FLUORESCENCE INDUCTION IN ALGAE AND CHLOROPLASTS

Abstract

Abstract—The first phases of the fluorescence transient elicited by illumination of dark‐adapted algae or isolated chloroplasts (biphasic rise φ***v ‐ φI ‐ P) have previously been shown to be controlled by two quenchers: Q, the primary acceptor of Photosystem 2 interacting with the secondary acceptor pool A; and R, a non‐photochemical quencher which goes into a non‐quenching state as A is reduced.The dependence of the kinetics of φ decay after illumination upon the redox state of A was studied.

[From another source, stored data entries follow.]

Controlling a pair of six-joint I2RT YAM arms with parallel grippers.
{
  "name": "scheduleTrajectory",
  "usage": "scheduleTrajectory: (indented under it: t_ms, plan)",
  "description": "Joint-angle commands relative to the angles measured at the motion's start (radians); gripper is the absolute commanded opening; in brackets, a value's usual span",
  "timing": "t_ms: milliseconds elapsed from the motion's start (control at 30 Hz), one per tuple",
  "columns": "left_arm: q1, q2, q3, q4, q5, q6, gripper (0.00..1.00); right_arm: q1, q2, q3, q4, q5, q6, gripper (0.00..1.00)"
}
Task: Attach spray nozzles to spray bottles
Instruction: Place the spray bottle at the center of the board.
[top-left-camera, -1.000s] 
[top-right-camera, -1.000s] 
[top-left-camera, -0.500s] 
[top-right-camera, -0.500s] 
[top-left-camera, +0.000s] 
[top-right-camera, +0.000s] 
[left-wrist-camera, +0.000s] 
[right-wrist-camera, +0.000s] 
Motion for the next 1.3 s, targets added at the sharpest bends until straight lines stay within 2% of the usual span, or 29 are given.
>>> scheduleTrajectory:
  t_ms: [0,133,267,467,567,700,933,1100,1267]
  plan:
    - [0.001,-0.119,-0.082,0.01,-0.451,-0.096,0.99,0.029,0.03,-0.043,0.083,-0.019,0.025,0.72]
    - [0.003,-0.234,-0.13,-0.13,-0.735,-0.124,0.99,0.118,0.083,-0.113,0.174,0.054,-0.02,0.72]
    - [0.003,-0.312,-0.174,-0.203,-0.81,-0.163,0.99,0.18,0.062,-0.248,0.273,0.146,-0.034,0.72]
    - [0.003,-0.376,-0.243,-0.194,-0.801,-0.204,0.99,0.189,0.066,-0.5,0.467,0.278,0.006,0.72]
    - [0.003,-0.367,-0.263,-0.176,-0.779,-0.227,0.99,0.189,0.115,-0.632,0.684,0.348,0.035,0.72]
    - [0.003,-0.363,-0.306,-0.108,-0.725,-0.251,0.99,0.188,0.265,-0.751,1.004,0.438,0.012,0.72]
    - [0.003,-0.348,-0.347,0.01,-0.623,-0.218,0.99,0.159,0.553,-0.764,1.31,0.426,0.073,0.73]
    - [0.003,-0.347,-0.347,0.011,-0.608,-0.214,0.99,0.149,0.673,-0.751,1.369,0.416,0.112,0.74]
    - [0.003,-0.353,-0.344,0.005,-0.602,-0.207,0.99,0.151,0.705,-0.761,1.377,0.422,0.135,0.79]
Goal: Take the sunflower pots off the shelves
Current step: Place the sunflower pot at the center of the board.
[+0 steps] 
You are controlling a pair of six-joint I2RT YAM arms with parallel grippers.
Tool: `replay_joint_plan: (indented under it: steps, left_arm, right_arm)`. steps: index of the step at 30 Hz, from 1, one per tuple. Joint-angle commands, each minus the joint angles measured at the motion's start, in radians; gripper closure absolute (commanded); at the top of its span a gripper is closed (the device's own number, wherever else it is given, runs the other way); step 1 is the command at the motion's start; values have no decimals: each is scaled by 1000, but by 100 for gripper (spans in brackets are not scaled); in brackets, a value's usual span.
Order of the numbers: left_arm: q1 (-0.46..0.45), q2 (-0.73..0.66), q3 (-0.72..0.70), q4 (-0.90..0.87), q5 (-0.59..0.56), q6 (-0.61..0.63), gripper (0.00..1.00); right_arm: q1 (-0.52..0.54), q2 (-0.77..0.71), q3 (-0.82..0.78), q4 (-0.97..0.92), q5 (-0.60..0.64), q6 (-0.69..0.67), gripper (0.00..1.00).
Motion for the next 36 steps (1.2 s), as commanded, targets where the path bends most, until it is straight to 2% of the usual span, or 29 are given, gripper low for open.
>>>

It is suggested that some of the centres are in a disconnected state, where electron transfer between Q and A is hindered, the amount of such centres being correlated to the reduction state of A. The implications of this hypothesis on the problem of the variation of the Q‐A‘equilibrium constant’ under different experimental conditions, and on Murata's ‘weak light effect’ are discussed.The effect of 3‐(3,4 dichlorophenyl)‐1,1 dimethylurea (DCMU) on R is shown to depend upon the redox state of A. A DCMU‐induced shift of the midpoint potential of R may account for this dependence.Evidence is given suggesting that the transient reduction of A which occurs in algae during the φI‐φP rise is controlled by an induction process on the acceptor side of Photosystem 1.